The organic path, driven by top-down pressure to adopt and with no mechanism for distinguishing useful applications from wasteful ones -- though quintessentially American -- is expensive.
In the race to adopt this new technology, the companies with the least understanding of AI and the most pressure to implement it will accumulate the most waste.
That waste will not show up in the products built when they are deployed, but rather it will show up later on the balance sheet, as salary, as time, and as direct AI costs that have accumulated without generating corresponding returns.
As with all revolutionary technologies, the stumbling is going to happen regardless. The question at the individual company level is how long it lasts and what it costs.
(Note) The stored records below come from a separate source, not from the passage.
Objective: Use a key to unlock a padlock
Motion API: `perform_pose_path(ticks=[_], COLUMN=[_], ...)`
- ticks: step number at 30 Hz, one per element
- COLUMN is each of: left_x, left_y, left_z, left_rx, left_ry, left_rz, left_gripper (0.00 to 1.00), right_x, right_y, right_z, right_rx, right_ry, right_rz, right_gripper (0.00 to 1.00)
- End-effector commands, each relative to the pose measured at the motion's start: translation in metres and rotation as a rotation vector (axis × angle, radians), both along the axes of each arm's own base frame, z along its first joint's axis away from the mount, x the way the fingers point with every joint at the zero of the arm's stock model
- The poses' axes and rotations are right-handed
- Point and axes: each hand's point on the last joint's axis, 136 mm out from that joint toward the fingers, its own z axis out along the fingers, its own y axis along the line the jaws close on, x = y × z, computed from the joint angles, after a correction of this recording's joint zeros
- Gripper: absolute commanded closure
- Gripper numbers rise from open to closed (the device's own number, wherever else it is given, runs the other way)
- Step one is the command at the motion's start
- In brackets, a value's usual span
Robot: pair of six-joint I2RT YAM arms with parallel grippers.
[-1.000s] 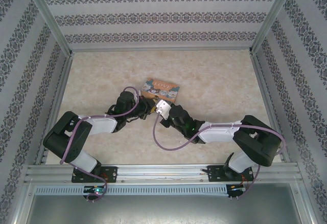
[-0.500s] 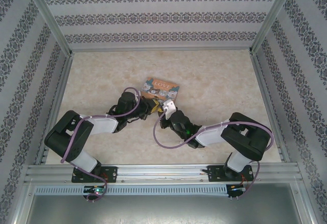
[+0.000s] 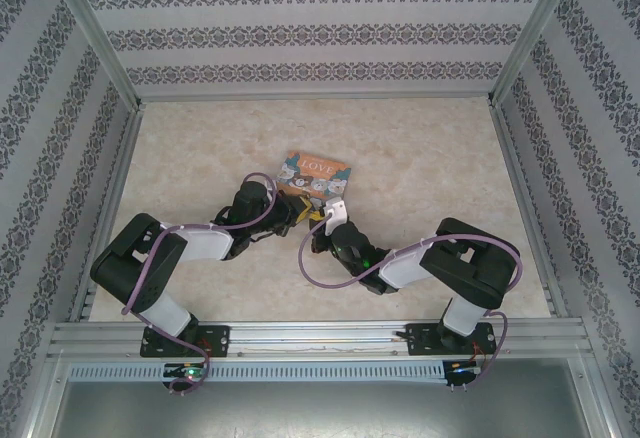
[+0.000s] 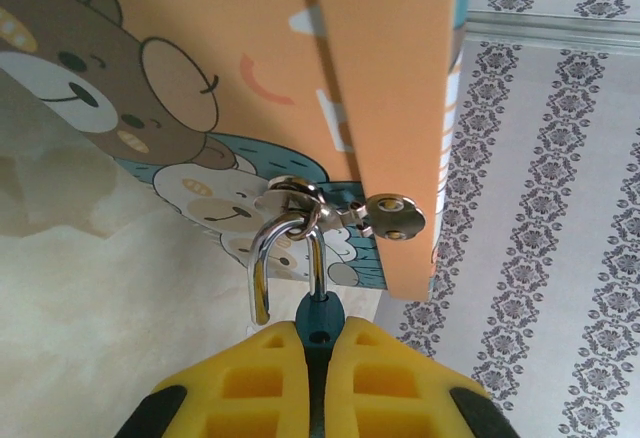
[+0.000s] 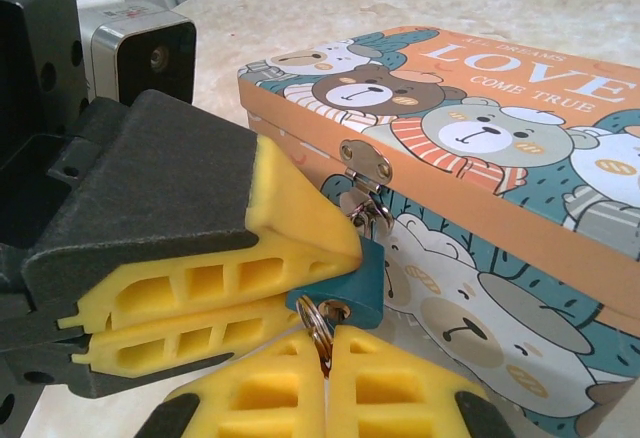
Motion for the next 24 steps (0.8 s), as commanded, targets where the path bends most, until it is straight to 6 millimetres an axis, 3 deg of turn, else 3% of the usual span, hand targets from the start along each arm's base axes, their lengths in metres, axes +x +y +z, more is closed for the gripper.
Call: perform_pose_path(ticks=[1, 7, 15, 24], left_x=[-0.012, -0.012, -0.014, -0.022], left_y=[-0.021, -0.018, 0.002, 0.035], left_z=[0.01, 0.008, 0.015, 0.033], left_rx=[-0.019, 0.009, 0.093, 0.217], left_ry=[-0.035, -0.043, -0.068, -0.123], left_rz=[-0.098, -0.099, -0.067, -0.033], left_gripper=[0.93, 0.77, 0.63, 0.57], right_x=[0.002, 0.002, -0.001, -0.01], right_y=[0.007, 0.003, -0.007, -0.021], right_z=[0.026, 0.025, 0.024, 0.017], right_rx=[0.145, 0.159, 0.235, 0.328], right_ry=[-0.039, -0.035, 0.02, 0.112], right_rz=[-0.018, -0.043, -0.087, -0.133], right_gripper=[1.0, 1.0, 1.0, 1.0])
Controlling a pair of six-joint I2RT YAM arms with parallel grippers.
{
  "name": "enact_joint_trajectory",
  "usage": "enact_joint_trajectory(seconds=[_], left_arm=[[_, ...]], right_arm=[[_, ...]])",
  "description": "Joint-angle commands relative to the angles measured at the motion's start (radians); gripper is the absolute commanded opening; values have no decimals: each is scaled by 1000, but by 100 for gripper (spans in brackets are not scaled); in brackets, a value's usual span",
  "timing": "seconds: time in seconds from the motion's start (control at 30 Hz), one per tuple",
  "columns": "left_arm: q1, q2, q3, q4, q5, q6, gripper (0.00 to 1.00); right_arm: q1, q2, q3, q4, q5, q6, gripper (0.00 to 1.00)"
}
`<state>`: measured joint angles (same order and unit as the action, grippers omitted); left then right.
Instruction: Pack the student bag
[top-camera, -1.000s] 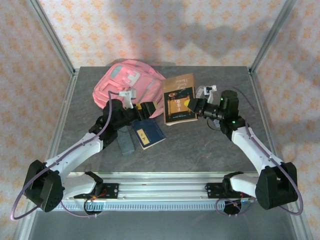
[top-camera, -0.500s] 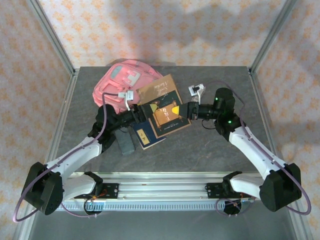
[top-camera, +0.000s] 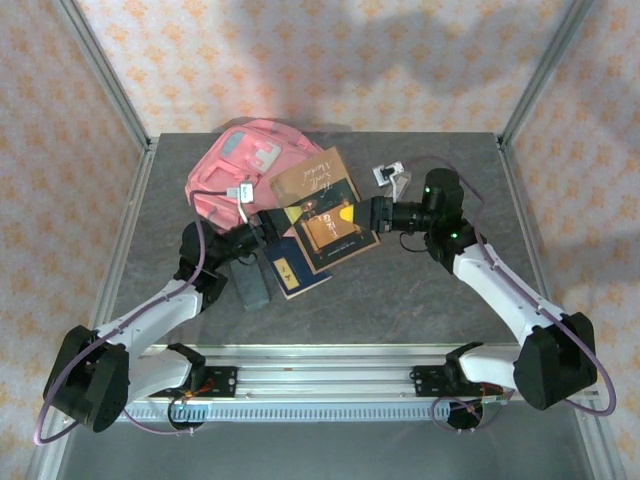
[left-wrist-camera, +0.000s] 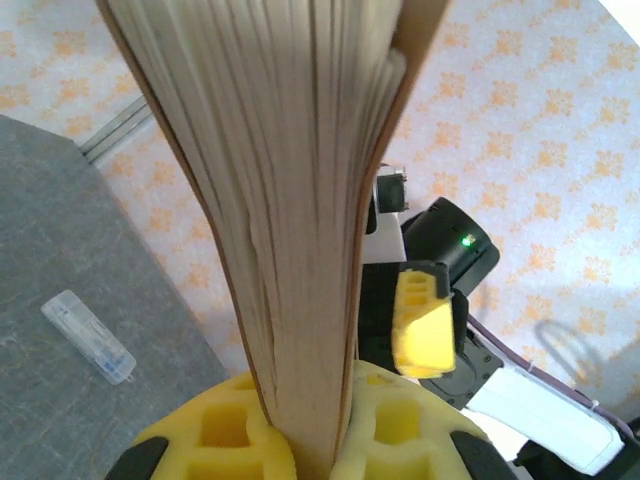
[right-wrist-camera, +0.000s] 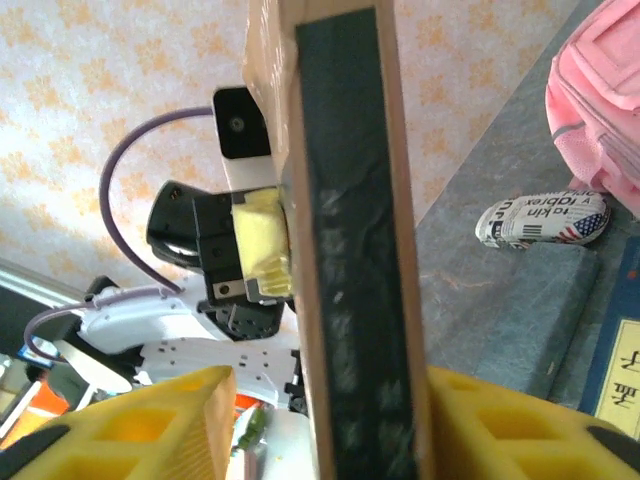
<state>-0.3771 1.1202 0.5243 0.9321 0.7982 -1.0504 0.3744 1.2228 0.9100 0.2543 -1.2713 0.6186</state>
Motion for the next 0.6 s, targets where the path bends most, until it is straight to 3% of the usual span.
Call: enact_joint_trajectory(seconds=[0.0,0.13,0.33,0.47,0.57], left_arm=[[38,-31,-48,140,-154,-86,0],[47,-31,-85,220,-241,-154,0],[41,0,-109,355,-269,-231,0],[23,24,-130,446,-302,-270,0],[-3,31,-121,419,-309,-249,0]], right_arm=[[1,-25,-27,154,53,92,58],[27,-79,-143,356,138,234,69],[130,-84,-201,391,315,239,73],[177,-48,-226,496,396,296,70],[212,12,-213,534,440,314,57]])
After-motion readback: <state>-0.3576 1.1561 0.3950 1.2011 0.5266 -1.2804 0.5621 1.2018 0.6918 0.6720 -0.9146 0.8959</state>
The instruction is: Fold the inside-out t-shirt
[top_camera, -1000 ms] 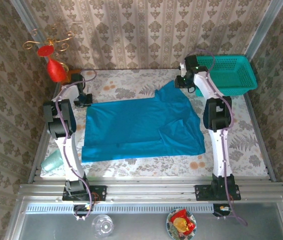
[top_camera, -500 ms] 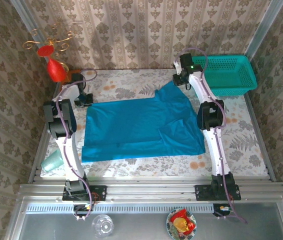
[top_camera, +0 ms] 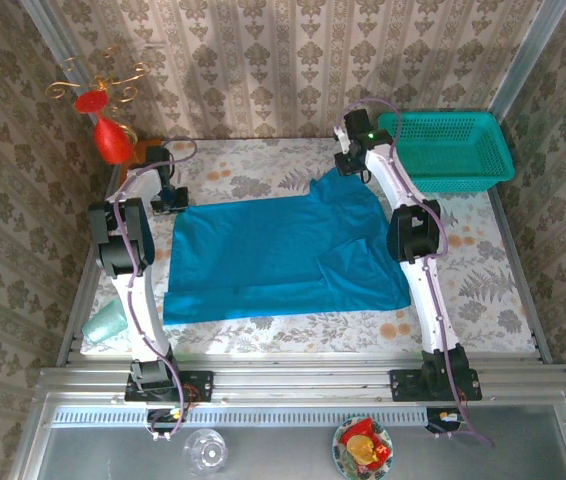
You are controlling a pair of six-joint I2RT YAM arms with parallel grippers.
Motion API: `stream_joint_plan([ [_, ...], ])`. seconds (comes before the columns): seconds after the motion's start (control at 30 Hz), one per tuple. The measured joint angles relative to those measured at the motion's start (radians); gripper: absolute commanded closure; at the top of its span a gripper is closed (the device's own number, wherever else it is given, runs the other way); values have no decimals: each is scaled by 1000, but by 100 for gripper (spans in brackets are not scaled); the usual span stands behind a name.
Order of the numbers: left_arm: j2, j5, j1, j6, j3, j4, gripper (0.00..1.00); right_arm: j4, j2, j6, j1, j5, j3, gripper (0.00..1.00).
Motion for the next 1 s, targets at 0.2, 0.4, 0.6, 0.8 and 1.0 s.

The skeptic's approval method: Final thoughts
If you want proof of the massive wastes being generated by the progress of this technology, you can look pretty much anywhere. From water and energy consumption of data centers, to the number of AI sales and marketing companies in the Bay Area, to your company's exponentially-growing OpenAI or Anthropic usage and bill (and your CFO's blood pressure reading), the waste is all around us. But the most damning piece of evidence we see in support of the skeptic method is this:
While the number of entry-level jobs requiring rote work in tech are disappearing, the demand for domain expertise has never been higher. A brand new data engineer with no experience struggles to find an entry-level position today, but many companies we talk to are struggling to source and hire the right data engineer. This is a signal from the market that, (for now), the pilot is just as important as the tool, if not more so.
As excited as we are about the myriad possibilities AI has opened up for us and our firm, we are more focused on maintaining our commitment to quality and its capacity for us as an engine for growth and innovation, than we are in adopting the latest technology; but we also need to balance those priorities with a market environment that is throwing every possible resource into AI and recognize that we can't afford to miss opportunities made available to us by that proliferation of resources.
These two competing forces are why we rely on the Skeptic's Approval method–allowing us to continue learning and moving forward at the pace we need to, while ensuring we don't get sidetracked along the way.
And now that I've written this with my own two index fingers (just kidding, I used Wispr Flow, obviously), it's time for me to plug it into Claude Code and have it spit out a blog article in html format--The way Dario Amodei, and God, intended.